▶ **Data provided**:

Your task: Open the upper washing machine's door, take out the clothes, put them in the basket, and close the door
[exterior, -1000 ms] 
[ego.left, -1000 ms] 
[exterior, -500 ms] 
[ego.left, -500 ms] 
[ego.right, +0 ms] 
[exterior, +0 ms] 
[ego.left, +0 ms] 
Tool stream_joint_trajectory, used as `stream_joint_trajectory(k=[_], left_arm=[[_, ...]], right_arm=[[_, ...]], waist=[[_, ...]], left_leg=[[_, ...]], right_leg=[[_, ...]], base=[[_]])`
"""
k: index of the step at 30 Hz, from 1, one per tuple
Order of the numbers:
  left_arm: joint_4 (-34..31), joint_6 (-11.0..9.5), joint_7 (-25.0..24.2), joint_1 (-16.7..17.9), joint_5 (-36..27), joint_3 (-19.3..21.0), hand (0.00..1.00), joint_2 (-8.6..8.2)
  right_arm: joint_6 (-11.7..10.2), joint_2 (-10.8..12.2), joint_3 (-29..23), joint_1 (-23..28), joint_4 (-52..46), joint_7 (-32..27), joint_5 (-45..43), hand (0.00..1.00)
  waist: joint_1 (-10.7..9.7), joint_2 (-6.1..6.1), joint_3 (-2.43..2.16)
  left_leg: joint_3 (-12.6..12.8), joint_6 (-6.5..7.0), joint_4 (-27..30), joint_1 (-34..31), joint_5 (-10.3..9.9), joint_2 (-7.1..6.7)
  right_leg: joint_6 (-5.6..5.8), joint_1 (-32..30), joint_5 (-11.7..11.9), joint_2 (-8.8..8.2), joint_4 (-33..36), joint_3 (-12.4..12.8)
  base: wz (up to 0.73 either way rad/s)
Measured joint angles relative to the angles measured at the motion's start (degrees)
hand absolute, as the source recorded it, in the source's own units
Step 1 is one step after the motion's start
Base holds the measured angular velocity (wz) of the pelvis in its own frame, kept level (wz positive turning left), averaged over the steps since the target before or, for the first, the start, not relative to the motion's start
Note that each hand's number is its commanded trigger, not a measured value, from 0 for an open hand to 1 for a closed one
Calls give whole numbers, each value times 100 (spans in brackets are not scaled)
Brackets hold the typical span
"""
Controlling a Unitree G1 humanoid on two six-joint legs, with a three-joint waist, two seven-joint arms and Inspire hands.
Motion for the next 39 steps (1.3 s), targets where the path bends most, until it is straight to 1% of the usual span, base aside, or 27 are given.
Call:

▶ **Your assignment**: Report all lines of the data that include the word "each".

▶ **Answer to this problem**:
Note that each hand's number is its commanded trigger, not a measured value, from 0 for an open hand to 1 for a closed one
Calls give whole numbers, each value times 100 (spans in brackets are not scaled)

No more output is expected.